- Born: Henry Thaxton Slaughter January 9, 1927 Roxboro, North Carolina, U.S.
- Died: November 13, 2020 (aged 93) Nashville, Tennessee, U.S.
- Genres: Southern gospel
- Occupations: pianist, singer, songwriter

= Henry Slaughter =

American pianist, singer, and songwriter (1927–2020)

Henry Thaxton Slaughter (January 9, 1927 – November 13, 2020) was an American Southern gospel pianist and singer-songwriter. He won five Dove Awards, and was inducted into the Gospel Music Hall of Fame.

Since the 1940s, he worked with such memorable groups as the Stamps-Ozark Quartet, The Weatherford Quartet (1958–61), The Imperials (1964–66), and since the 1970s as Henry and Hazel Slaughter, including numerous appearances with Bill Gaither, the Gaither Praise Gatherings, and the Gaither Homecoming series.

==Biography==
Slaughter was born on a tobacco farm near Roxboro, North Carolina, to parents Moses "Chummie" and Lila Slaughter. At the age of seven Slaughter was able to take piano lessons. Until then, he had health issues, including a heart murmur and scarlet fever. After graduating from high school with honors, he attended the Stamps-Baxter School of Music in Chattanooga, Tennessee. After a few months there, he was called to join the Army in World War II.

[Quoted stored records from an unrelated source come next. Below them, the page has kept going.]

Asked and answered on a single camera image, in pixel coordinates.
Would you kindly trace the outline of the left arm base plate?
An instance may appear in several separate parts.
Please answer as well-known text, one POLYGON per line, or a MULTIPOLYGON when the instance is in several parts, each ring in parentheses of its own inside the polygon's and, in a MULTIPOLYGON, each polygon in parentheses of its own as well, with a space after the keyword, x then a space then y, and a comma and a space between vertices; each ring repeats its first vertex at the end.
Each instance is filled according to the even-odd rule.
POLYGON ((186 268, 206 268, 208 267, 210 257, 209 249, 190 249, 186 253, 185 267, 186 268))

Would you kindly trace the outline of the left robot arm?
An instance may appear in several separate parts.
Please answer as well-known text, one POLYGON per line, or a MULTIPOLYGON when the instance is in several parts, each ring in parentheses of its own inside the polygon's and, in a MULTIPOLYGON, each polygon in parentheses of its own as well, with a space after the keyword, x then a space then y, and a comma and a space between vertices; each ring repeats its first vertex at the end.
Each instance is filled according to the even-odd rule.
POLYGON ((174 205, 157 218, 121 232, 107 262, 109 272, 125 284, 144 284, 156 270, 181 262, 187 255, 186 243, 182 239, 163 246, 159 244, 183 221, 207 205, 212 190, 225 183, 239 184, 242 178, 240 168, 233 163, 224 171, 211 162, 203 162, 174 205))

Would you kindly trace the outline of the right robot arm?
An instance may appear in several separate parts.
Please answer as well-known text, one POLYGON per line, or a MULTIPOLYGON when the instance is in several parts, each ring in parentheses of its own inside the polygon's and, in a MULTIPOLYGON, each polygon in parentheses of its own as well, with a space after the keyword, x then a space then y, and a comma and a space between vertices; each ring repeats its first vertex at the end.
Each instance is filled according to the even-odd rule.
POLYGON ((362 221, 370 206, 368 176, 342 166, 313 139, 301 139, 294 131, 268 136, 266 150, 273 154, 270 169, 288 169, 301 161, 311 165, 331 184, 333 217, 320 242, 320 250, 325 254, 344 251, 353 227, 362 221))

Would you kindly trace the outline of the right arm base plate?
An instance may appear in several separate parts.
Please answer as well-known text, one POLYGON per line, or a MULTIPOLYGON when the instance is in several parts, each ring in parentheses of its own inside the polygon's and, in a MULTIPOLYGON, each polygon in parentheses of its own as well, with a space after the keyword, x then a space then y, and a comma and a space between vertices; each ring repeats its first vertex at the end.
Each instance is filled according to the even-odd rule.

In the 1940s, soon after being released from the Army, he was asked to join the Ozark Quartet as a singer. Six months later, he became the piano player for the group.

Along the way, he wrote numerous songs that are considered gospel classics, including "What a Precious Friend is He," "Lonely Mile", "If The Lord Wasn't Walking By My Side" (recorded by Elvis Presley, on How Great Thou Art), and "I've Never Loved Him Better Than Today." In 1965, the Imperials released a full album of his songs, called Slaughter Writes - Imperials Sing.

===Personal life===
Slaughter married Hazel Myers in Laurel, Mississippi, on December 22, 1952. He and Hazel lived in Tennessee. He continued to write his internationally acclaimed "I Remember" column for MyBestYears.com, featuring precious memories of the people and places during the past seven decades on the road as one of Gospel music's premier keyboard artists.

Henry Slaughter is a cousin of Enos Slaughter, St. Louis Cardinals baseball player and member of MLB Hall Of Fame.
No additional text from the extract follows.